TASK OBJECTIVE: A bare count is the expected answer, namely the number of lines in the records that have the word "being".

+ + + +

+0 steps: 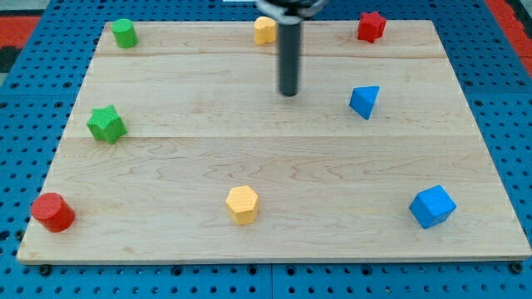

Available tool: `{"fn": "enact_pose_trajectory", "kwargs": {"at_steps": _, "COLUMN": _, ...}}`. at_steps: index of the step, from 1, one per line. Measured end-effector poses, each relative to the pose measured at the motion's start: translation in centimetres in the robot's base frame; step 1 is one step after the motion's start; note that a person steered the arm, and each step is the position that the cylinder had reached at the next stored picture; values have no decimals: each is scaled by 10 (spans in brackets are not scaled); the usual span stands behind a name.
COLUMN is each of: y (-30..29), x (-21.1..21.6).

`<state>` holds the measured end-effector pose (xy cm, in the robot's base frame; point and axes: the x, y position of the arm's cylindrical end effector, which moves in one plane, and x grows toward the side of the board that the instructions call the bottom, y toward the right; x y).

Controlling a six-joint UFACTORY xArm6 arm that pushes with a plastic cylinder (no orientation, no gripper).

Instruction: Place the red star parallel to the top of the blue triangle

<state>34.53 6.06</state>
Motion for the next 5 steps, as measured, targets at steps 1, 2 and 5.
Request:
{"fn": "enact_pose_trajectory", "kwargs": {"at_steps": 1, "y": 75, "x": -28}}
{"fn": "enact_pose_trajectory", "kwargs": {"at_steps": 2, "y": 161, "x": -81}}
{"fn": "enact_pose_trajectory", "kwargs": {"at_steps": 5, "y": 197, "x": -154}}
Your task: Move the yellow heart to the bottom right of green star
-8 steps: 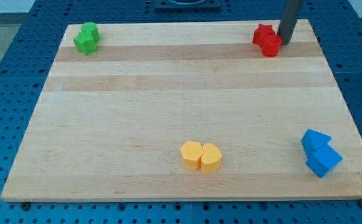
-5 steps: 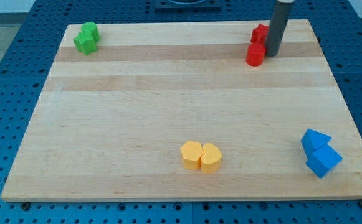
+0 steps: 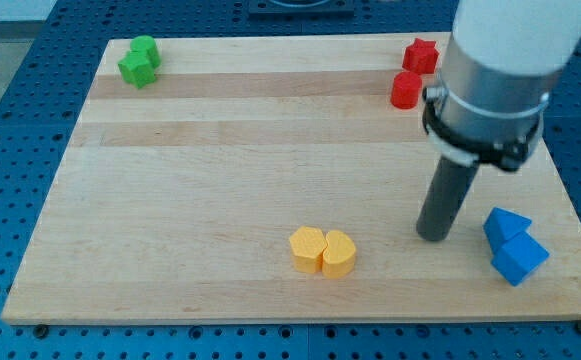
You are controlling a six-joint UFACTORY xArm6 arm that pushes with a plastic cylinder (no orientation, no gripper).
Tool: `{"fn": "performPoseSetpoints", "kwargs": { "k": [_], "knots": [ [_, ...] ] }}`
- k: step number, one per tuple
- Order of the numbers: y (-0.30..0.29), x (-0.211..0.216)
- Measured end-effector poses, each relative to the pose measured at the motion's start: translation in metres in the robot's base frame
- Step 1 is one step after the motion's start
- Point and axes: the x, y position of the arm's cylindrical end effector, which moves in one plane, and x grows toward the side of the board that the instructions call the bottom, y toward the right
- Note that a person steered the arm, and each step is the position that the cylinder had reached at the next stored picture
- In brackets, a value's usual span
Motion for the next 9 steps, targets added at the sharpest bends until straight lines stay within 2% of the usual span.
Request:
{"fn": "performPoseSetpoints", "kwargs": {
  "k": [1,2,3,6,9],
  "knots": [
    [-0.024,0.047],
    [-0.073,0.069],
    [-0.087,0.065],
    [-0.091,-0.014],
    [-0.173,-0.089]
  ]
}}
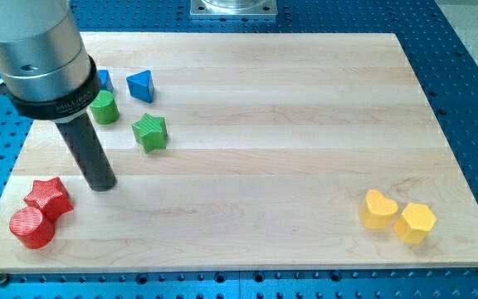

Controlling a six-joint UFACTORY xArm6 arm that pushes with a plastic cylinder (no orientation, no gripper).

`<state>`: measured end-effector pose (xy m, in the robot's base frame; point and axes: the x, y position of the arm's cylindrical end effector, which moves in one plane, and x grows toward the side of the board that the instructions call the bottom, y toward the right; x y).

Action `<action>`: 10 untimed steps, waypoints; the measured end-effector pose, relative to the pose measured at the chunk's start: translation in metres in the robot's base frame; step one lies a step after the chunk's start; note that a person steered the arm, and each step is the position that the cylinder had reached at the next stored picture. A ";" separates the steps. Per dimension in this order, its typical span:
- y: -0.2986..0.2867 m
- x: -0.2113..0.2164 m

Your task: Push the green blocks to the bottom center of the board

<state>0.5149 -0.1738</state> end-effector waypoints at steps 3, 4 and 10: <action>0.000 -0.038; 0.004 -0.067; 0.105 -0.048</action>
<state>0.4669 -0.0684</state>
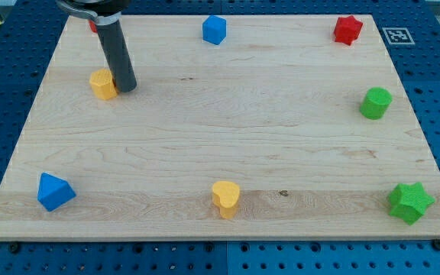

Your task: Point your arm to center

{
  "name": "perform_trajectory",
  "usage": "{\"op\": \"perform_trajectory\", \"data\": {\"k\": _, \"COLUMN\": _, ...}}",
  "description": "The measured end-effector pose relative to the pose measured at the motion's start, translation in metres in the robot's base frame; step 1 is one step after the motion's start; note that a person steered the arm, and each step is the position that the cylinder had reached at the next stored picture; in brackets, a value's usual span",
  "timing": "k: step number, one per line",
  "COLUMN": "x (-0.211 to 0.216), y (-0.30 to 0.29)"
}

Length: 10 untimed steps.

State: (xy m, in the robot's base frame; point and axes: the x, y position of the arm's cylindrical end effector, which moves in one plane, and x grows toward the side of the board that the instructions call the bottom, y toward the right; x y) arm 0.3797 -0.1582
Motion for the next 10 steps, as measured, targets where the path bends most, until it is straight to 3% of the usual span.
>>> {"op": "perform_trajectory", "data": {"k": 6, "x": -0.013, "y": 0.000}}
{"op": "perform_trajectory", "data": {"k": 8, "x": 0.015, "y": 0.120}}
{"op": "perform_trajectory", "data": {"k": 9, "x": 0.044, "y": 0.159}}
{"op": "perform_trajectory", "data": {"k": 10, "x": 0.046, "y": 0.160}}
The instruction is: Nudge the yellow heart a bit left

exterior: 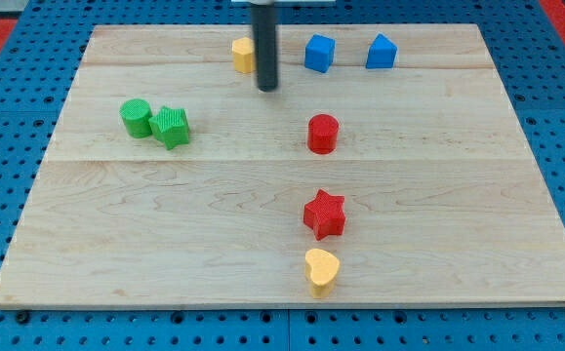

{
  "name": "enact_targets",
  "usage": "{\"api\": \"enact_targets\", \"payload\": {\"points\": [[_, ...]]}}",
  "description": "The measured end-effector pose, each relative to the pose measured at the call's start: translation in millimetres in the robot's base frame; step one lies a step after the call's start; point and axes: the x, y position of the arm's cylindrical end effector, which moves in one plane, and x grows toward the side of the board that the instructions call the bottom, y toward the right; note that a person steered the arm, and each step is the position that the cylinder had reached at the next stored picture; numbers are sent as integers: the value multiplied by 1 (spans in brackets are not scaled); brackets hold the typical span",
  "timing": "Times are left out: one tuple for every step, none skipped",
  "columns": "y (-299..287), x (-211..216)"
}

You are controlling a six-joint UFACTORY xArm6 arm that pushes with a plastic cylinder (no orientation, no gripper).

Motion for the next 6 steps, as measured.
{"api": "enact_targets", "payload": {"points": [[94, 62], [197, 160], [225, 271], [173, 279], [73, 271], [-18, 242]]}}
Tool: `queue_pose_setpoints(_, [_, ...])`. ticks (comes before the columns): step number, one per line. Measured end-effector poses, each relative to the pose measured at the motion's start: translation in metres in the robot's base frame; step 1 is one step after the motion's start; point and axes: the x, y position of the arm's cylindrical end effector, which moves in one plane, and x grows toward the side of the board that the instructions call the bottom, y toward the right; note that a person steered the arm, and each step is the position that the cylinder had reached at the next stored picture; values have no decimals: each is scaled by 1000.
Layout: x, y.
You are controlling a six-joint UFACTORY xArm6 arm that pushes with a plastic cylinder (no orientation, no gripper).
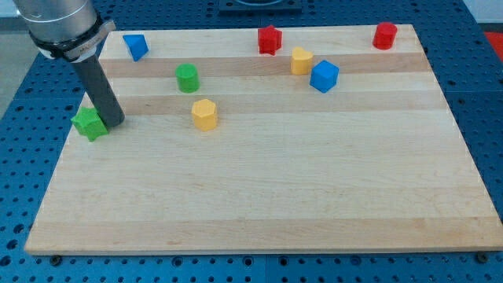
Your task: Push the yellow hexagon to the center right of the board
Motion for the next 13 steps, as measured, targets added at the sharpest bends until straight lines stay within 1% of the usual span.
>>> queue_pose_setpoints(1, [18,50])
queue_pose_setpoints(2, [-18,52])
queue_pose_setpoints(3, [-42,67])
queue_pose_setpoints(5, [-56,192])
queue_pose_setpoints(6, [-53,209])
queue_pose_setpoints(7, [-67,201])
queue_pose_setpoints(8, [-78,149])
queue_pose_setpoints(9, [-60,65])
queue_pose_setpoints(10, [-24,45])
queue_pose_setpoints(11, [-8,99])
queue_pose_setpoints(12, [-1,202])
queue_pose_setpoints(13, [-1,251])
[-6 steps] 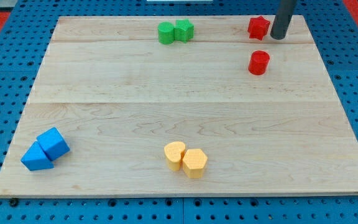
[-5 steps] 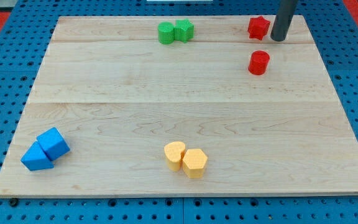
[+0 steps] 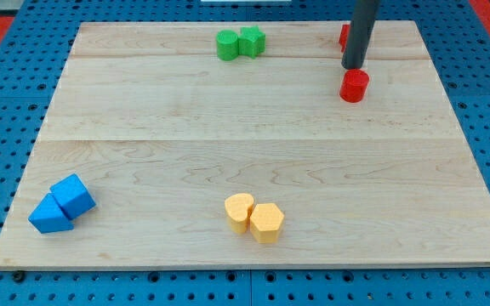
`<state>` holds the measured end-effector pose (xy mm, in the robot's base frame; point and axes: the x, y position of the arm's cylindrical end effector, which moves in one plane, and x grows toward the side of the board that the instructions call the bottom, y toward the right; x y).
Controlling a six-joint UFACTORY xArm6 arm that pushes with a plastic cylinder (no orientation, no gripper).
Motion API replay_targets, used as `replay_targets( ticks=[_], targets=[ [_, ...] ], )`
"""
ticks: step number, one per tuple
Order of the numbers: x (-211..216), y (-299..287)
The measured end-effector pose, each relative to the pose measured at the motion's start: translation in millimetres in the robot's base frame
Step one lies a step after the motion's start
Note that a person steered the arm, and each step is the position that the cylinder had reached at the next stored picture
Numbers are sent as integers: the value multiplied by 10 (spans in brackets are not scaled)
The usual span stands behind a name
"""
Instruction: Push the red circle into the green star
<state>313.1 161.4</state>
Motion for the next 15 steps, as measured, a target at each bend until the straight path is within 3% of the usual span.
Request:
replay_targets(
  ticks=[3,4,5,6,7,8,9,10,11,13,14,15],
  targets=[
    [992,434],
    [520,-74],
    [337,-705],
    [1034,-168],
    [1206,-366],
    [641,-658],
    [608,-1137],
    [873,-1240],
    [631,-1655],
    [405,-1309],
    [-224,-1548],
    [-343,-1523]
  ],
)
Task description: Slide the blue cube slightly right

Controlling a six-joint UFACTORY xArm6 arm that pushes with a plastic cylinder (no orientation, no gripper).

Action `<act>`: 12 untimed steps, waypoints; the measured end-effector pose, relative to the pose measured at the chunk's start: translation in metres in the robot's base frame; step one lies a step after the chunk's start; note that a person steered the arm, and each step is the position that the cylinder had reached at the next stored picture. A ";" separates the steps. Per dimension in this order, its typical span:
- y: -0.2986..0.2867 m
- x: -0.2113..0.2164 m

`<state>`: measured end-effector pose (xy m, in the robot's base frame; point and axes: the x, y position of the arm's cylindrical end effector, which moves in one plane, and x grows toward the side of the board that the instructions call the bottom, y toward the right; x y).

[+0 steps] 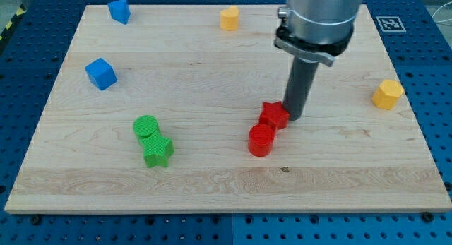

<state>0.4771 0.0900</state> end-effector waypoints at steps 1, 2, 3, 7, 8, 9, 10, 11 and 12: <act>-0.017 0.000; -0.026 -0.003; -0.044 -0.038; -0.161 -0.012; -0.231 -0.013; -0.298 -0.022; -0.338 -0.046; -0.342 -0.085; -0.319 -0.122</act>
<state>0.3555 -0.2285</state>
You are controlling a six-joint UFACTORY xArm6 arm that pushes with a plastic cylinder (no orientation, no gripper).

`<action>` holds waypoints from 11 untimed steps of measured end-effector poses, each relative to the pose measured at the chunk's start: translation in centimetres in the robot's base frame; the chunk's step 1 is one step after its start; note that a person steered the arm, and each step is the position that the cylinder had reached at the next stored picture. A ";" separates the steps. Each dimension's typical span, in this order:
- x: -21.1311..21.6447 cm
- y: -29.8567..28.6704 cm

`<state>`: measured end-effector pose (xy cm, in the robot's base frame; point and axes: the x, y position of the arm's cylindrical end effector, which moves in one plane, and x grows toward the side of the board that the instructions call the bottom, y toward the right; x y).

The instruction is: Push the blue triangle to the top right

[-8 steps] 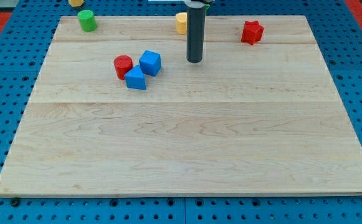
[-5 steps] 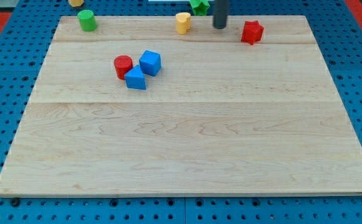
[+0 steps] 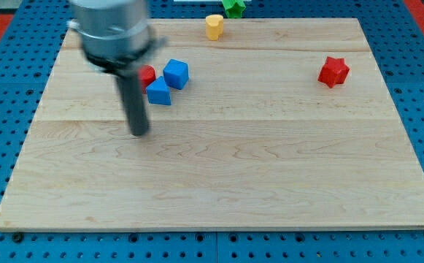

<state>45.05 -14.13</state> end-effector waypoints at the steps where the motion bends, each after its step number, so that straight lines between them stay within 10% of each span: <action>1: -3.3 -1.2; 4: -5.8 15.1; 6: -0.8 4.5; 7: -6.8 -0.3; 11: -12.0 25.0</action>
<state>33.02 10.85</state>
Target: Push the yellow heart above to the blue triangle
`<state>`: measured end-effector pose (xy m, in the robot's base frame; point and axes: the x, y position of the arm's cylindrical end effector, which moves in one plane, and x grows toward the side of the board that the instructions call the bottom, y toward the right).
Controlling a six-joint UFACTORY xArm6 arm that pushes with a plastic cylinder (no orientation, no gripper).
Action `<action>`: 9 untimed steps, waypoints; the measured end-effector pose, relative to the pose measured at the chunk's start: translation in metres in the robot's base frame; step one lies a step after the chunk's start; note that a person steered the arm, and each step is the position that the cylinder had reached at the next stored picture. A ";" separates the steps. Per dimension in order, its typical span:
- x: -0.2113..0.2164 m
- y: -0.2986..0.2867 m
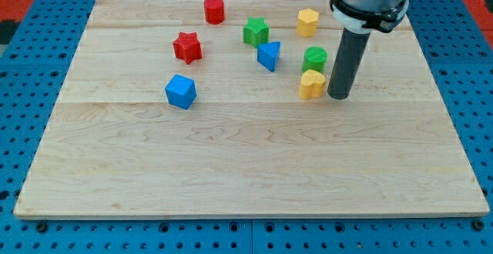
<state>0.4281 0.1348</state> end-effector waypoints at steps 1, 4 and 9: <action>0.000 0.000; 0.008 -0.050; -0.087 -0.059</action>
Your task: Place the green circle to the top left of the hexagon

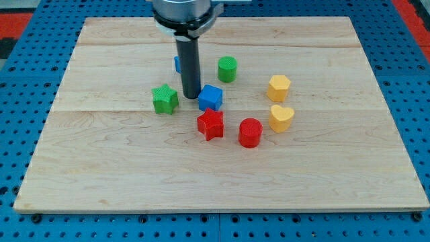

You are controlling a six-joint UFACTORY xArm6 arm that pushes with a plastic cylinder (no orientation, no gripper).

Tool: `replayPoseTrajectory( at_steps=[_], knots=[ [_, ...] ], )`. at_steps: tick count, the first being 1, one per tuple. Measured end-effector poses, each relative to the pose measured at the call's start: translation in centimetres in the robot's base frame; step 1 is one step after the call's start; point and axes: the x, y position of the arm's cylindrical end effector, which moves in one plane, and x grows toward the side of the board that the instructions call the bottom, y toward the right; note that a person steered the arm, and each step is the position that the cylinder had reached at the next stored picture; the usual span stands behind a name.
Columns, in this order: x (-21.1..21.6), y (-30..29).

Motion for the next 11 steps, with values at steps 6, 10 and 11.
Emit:
replayPoseTrajectory(
  at_steps=[6,10,11],
  knots=[
    [-16.5,17.1],
    [-7.4,9.2],
    [-7.9,9.6]
  ],
)
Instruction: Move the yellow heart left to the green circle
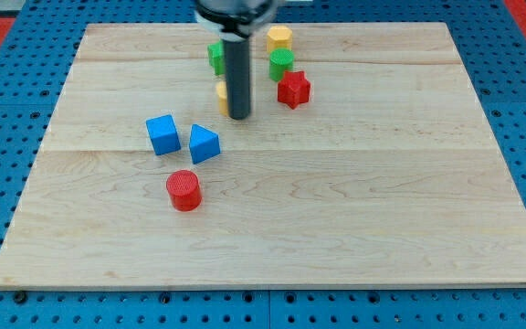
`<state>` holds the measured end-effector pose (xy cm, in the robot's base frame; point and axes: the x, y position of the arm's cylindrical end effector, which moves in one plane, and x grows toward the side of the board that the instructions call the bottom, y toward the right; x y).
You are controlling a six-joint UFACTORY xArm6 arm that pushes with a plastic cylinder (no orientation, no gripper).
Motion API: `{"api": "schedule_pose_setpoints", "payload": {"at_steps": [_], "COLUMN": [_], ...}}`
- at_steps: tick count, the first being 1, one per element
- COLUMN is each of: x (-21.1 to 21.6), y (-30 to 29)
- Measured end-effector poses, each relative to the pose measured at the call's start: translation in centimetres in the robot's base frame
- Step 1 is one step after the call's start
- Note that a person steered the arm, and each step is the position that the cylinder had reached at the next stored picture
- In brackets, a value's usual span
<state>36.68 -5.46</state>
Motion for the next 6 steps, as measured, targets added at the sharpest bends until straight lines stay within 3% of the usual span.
{"api": "schedule_pose_setpoints", "payload": {"at_steps": [1,2,3,4,6], "x": [-4.1,-1.8,-3.7,-3.9,-7.1], "y": [0.6,-0.8,-9.0,0.6,-2.4]}}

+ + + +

RESPONSE BOX: 2